**Required action**:
Please give again, word for word, each line that falls between the line with "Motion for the" and the end of the data, inclusive.

*-*-*

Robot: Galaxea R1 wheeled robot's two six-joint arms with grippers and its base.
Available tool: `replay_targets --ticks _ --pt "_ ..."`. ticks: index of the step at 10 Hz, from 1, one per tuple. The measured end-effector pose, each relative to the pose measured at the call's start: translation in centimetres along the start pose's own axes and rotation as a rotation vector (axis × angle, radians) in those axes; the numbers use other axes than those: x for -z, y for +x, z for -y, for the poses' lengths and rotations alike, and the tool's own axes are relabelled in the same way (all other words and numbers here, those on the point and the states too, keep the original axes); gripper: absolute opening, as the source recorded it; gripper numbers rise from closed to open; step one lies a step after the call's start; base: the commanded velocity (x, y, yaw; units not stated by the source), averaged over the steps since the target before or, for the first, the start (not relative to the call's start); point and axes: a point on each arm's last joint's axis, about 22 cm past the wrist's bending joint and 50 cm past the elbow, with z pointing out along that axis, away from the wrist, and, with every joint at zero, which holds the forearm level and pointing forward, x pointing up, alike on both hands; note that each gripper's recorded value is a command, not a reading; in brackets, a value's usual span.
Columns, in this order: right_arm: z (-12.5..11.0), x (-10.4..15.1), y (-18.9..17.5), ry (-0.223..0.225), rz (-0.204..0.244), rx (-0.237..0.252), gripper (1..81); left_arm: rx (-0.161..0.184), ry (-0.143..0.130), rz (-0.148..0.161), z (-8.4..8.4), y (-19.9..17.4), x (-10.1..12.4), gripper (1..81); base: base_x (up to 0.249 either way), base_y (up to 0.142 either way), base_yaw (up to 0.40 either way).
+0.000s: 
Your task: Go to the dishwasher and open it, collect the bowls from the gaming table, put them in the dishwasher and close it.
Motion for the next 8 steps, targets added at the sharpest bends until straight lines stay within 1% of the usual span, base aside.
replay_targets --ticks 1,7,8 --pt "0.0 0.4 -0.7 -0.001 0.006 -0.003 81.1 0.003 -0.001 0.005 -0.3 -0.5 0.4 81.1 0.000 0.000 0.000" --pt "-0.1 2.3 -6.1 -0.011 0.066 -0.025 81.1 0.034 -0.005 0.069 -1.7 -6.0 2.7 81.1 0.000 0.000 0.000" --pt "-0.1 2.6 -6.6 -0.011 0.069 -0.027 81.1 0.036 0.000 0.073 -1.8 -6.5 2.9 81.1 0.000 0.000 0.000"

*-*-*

**Exercise result**:
Motion for the next 8 steps, targets added at the sharpest bends until straight lines stay within 1% of the usual span, base aside.
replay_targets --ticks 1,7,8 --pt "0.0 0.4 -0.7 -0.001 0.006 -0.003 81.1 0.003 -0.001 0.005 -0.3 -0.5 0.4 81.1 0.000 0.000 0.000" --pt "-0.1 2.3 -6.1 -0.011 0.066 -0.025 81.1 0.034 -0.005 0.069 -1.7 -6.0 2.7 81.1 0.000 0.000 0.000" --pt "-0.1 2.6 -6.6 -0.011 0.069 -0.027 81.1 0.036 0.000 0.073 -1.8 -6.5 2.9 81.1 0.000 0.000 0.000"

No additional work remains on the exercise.